In the case of natural gas, the Arctic will soon become a particularly important source of supply. According to Russum, a quarter of the world’s undiscovered gas is likely to be there. Looking at the entire transpolar region, 26 geological basins make up the Arctic. Of those, 21 have had some exploration activity, and explorers have found oil or gas in ten. There is commercial production in four basins (two in Russia, one in Norway and Alaska’s North Slope). Two - Canada’s Cameron Island and the Mackenzie Delta – have been the source of minor production volumes. Given the small number of wells drilled and the Arctic’s challenges to development, these results are impressive.

Imagination Beckons: Given the prospects for huge Arctic gas discoveries and the controversy over gas pipelines to the large North American markets – in addition to the Mackenzie Valley line, there have been disputes for 30 years over a line from Prudhoe Bay through the Yukon into the Alberta network – Russum argues that Canada should consider LNG production from the Arctic. “Although there are big problems with sea ice in the winter, these are problems the Norwegians have solved” he says, “and which the Russians obviously believe are solvable.

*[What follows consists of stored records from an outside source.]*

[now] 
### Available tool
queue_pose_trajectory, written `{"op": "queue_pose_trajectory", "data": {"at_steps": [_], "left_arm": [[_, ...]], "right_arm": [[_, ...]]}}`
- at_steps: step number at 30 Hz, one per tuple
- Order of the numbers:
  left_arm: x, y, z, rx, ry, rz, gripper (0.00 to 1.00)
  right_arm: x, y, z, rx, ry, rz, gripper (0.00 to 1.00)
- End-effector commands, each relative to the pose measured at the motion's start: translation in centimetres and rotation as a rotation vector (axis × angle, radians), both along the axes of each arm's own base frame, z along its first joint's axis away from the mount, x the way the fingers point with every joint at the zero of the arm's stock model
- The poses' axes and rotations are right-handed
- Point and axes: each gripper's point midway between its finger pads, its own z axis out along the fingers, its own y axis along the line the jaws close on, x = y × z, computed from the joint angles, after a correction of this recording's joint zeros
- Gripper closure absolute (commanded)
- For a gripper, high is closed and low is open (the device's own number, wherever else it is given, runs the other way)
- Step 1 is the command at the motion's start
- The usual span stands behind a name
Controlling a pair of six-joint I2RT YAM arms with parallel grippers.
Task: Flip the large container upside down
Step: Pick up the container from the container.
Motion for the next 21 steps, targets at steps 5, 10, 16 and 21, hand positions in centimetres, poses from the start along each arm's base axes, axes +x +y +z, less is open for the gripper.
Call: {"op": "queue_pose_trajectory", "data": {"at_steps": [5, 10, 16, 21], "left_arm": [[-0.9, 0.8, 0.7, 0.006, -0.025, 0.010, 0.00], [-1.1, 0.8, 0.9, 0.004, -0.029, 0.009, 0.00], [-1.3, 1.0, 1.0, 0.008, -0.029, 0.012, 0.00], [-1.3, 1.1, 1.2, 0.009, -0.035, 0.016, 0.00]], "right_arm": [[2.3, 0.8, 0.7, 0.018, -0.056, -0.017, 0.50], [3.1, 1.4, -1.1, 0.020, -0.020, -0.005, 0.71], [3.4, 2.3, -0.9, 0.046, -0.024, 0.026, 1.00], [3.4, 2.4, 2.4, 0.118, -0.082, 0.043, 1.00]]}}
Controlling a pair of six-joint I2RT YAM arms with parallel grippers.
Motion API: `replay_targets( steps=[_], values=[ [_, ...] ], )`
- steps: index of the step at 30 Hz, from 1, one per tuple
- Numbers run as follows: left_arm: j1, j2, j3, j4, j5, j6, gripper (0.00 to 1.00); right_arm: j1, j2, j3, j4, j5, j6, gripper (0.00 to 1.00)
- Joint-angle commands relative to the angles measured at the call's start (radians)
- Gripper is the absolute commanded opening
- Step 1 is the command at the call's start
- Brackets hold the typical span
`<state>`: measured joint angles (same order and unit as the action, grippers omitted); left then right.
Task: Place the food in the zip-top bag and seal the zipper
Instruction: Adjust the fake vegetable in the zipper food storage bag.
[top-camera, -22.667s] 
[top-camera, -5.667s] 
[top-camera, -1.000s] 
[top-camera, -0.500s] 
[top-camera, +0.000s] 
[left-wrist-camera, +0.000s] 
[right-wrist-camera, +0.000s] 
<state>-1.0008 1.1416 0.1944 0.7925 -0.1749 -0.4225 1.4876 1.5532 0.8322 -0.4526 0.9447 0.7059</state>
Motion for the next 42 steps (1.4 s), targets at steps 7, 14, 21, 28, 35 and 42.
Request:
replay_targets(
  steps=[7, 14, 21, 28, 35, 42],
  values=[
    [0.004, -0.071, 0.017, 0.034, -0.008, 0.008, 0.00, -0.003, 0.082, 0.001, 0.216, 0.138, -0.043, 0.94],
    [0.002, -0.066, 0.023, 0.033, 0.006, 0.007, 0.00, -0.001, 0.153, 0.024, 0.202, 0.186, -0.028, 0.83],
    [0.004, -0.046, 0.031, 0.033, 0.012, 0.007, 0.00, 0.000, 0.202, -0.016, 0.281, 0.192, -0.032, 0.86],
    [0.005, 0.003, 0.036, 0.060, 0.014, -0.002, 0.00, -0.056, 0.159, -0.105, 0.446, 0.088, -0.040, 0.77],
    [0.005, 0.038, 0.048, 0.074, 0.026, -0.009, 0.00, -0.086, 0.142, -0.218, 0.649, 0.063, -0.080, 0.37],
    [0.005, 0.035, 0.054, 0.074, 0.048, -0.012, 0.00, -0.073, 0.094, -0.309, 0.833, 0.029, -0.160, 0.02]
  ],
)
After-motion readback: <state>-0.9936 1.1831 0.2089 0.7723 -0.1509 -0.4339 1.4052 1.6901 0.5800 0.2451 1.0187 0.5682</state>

Certainly one ‘benefit’ of global warming is ice shrinkage, which means more open water in the Arctic and a more easily passable Northwest Passage.”

Another advantage of LNG is that producers have more market options – especially since “world demand is now driving gas movement.” This point harks back to the geographical maps that Dome Petroleum made famous in the early 1980s. As those maps pointed out, the Beaufort Sea is roughly in the geographic centre of the developed world. If sea ice were no problem, LNG tankers loading up in the Arctic would find themselves about equidistant from London, New York, San Francisco and Seoul.

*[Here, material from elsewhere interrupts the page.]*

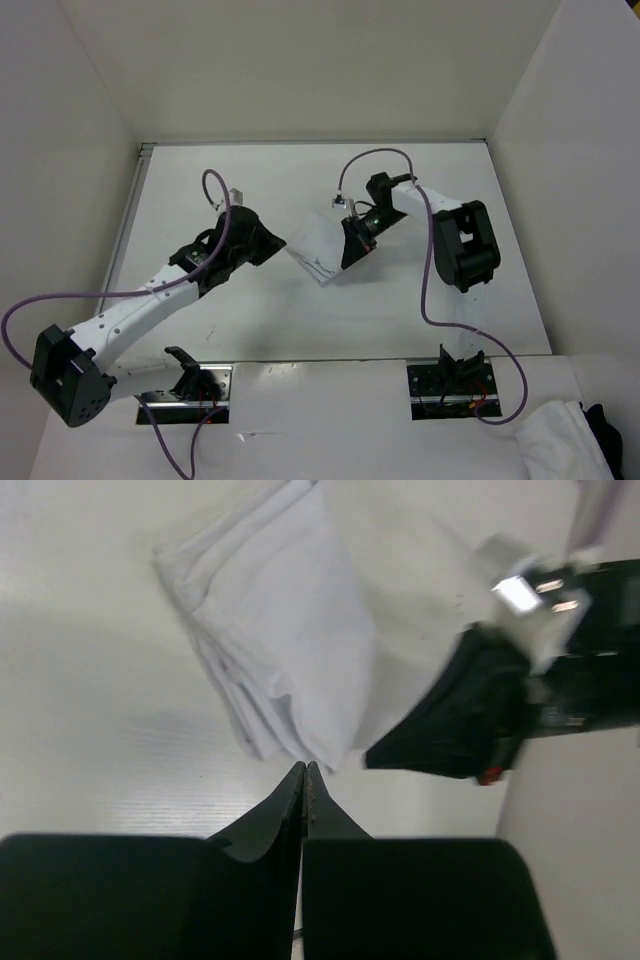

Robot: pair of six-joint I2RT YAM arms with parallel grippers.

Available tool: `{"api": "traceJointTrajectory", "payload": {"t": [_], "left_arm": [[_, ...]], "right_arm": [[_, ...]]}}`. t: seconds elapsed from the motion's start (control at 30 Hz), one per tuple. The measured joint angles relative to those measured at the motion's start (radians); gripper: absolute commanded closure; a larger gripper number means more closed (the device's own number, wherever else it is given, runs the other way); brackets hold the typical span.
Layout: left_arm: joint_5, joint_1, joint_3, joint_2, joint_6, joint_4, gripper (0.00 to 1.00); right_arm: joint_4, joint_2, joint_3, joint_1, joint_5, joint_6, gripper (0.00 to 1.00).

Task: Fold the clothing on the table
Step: Fold the skirt

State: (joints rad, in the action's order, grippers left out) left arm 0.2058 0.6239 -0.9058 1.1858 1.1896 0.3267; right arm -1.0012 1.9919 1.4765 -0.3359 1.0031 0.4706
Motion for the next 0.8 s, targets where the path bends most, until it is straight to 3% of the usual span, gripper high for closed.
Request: {"api": "traceJointTrajectory", "payload": {"t": [0.17,0.4,0.5,0.63,0.8], "left_arm": [[-0.008,-0.035,0.032,-0.026,0.000,-0.042,1.00],[-0.047,-0.061,0.013,0.121,-0.010,-0.051,1.00],[-0.072,-0.064,-0.031,0.175,-0.015,-0.072,1.00],[-0.138,-0.065,-0.100,0.254,-0.042,-0.145,1.00],[-0.218,-0.017,-0.212,0.383,-0.114,-0.179,1.00]], "right_arm": [[-0.048,0.157,-0.025,-0.030,0.005,0.073,1.00],[0.033,0.231,-0.111,-0.105,-0.037,-0.039,1.00],[0.023,0.221,-0.111,-0.100,-0.032,0.007,1.00],[-0.112,0.164,-0.111,-0.058,0.032,0.213,1.00],[-0.213,-0.018,-0.110,0.113,0.102,0.354,1.00]]}}
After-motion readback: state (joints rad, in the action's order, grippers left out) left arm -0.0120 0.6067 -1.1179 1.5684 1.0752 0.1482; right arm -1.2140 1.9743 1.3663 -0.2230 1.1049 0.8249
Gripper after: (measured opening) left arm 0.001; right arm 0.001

Destination decisions for cargoes from that region could be based purely on best price; the calculation of transportation costs would be largely redundant. By contrast, traditional pipelines have a number of drawbacks quite apart from political wrangling. One of those is greater terrorist risk. Others include long timelines, the enormous capital required and the fixed destination. Pipelines from stranded resources don’t have much market flexibility.

Whether developed through traditional pipelines or LNG or both, Russum believes it needs to be done. “In the Canadian Arctic, the long-term costs of frontier gas production are going to be similar to the costs of producing unconventional gas – shale gas, coal bed methane – in large volumes. Imagination will be required for development, and we will need to apply out-of-the-box thinking. If we do this, there is no reason our Arctic production can’t be economically viable in the global market place.”

The resources are there and the technology is available. The world’s hydrocarbon markets have never been stronger. According to Russum, “We used to be the leader in exploring the Arctic, along with the Americans. Now we have a real opportunity. We have to move beyond discussing development. We have to pursue it in an economic, environmentally sensitive and socially responsible manner.” He pauses for effect. “We only have four competitors. Three of them have already proved that Arctic development is viable in this environment.”